EXERCISE GOAL = Going from the line that contains "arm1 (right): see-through" to the last line of the material below, repeat every line exactly.
-------- PROVIDED INFORMATION
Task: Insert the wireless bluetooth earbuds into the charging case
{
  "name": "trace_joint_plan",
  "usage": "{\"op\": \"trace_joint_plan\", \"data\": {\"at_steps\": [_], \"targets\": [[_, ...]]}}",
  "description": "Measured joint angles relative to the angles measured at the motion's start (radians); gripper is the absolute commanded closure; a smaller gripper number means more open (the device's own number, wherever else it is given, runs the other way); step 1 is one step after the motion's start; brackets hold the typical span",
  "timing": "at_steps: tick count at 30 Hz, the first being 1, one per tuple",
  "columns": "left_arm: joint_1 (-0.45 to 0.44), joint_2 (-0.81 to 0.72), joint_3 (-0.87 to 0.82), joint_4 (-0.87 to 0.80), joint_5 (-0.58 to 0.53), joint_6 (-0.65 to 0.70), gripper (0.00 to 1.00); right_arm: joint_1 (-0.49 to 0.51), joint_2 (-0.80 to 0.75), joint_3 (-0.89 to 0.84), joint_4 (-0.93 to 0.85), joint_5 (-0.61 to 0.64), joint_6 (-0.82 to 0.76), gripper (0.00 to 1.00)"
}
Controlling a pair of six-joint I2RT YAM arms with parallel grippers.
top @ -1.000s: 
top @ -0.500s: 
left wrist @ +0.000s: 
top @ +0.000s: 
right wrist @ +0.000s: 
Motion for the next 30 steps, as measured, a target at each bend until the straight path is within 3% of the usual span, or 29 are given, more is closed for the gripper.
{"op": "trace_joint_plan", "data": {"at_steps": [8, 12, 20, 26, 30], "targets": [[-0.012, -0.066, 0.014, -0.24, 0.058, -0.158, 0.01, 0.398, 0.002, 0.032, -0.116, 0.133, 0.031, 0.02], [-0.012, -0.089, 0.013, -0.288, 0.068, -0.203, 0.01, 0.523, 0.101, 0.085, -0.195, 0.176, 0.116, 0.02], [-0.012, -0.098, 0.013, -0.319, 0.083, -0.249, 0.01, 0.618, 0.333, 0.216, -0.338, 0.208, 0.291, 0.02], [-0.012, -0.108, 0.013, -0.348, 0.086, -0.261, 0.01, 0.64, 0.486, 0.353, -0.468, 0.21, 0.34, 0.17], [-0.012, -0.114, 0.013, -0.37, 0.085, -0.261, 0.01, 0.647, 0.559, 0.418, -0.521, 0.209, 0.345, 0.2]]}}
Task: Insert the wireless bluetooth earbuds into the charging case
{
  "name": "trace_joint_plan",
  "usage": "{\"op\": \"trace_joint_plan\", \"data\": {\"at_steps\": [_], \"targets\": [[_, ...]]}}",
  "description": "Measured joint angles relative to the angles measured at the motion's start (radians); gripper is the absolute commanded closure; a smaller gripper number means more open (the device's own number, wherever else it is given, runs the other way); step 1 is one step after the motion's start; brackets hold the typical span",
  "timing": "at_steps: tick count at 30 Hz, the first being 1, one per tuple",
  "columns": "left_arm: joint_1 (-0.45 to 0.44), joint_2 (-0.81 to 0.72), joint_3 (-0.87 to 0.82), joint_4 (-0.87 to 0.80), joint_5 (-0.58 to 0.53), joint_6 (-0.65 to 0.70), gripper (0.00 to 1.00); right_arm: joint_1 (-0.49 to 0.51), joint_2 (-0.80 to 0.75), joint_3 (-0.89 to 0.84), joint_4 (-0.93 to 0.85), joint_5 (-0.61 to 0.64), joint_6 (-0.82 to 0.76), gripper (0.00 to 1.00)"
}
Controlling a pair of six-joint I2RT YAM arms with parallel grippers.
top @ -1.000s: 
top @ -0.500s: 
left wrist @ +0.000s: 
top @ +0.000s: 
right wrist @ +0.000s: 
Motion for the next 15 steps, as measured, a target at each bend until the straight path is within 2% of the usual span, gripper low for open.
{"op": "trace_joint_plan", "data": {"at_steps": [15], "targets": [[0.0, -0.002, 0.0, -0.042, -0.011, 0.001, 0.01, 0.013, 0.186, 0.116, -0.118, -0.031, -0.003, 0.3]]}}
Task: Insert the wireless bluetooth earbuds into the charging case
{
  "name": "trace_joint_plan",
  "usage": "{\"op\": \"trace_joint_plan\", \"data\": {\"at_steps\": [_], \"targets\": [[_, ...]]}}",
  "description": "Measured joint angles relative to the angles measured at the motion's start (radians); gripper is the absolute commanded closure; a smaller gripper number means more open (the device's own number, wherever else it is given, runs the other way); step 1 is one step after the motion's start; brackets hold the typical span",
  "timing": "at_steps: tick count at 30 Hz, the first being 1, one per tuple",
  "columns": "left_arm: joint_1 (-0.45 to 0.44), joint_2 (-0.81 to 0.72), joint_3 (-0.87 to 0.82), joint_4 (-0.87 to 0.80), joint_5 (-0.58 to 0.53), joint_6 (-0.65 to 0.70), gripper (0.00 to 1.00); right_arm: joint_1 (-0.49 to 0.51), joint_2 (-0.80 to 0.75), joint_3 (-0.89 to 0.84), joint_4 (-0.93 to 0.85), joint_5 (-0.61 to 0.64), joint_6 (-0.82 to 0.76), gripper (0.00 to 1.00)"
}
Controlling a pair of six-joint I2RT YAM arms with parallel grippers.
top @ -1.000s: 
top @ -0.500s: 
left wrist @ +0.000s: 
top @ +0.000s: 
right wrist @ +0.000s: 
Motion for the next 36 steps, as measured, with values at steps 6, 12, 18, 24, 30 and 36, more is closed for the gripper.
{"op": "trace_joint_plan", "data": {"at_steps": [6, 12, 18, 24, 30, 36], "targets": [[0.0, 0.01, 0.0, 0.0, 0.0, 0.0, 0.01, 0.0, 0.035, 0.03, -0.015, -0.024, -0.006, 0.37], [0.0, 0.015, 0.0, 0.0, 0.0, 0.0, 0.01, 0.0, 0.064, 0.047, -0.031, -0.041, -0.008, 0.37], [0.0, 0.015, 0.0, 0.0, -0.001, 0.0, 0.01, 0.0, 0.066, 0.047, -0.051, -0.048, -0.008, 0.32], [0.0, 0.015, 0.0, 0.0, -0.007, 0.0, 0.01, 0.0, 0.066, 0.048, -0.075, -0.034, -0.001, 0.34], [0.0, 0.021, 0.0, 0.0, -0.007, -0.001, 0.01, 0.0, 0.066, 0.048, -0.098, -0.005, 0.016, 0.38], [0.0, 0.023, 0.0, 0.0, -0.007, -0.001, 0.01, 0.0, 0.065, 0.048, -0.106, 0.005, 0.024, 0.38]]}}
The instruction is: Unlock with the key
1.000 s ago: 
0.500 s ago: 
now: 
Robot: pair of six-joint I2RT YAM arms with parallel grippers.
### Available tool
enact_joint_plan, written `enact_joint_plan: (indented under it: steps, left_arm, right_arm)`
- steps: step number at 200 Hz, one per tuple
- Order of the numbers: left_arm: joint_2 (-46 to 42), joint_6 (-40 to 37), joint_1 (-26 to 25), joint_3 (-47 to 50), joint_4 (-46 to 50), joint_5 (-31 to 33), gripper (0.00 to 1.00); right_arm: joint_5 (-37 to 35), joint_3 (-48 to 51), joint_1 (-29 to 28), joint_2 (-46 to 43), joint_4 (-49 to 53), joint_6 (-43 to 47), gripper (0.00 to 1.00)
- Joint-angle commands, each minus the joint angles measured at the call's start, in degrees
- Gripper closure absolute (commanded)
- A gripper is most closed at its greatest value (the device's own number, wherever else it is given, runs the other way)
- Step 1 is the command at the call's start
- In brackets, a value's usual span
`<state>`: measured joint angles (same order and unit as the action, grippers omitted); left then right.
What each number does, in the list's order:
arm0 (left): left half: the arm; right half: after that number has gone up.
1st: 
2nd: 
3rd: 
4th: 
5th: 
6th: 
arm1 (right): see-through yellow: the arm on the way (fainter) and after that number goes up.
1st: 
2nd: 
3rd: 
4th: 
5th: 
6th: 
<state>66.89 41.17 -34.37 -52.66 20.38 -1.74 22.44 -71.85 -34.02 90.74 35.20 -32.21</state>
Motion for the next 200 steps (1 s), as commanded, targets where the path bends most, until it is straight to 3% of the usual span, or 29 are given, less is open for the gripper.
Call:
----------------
RESPONSE TO THE EXERCISE =
arm1 (right): see-through yellow: the arm on the way (fainter) and after that number goes up.
1st: 
2nd: 
3rd: 
4th: 
5th: 
6th: 
<state>66.89 41.17 -34.37 -52.66 20.38 -1.74 22.44 -71.85 -34.02 90.74 35.20 -32.21</state>
Motion for the next 200 steps (1 s), as commanded, targets where the path bends most, until it is straight to 3% of the usual span, or 29 are given, less is open for the gripper.
Call:

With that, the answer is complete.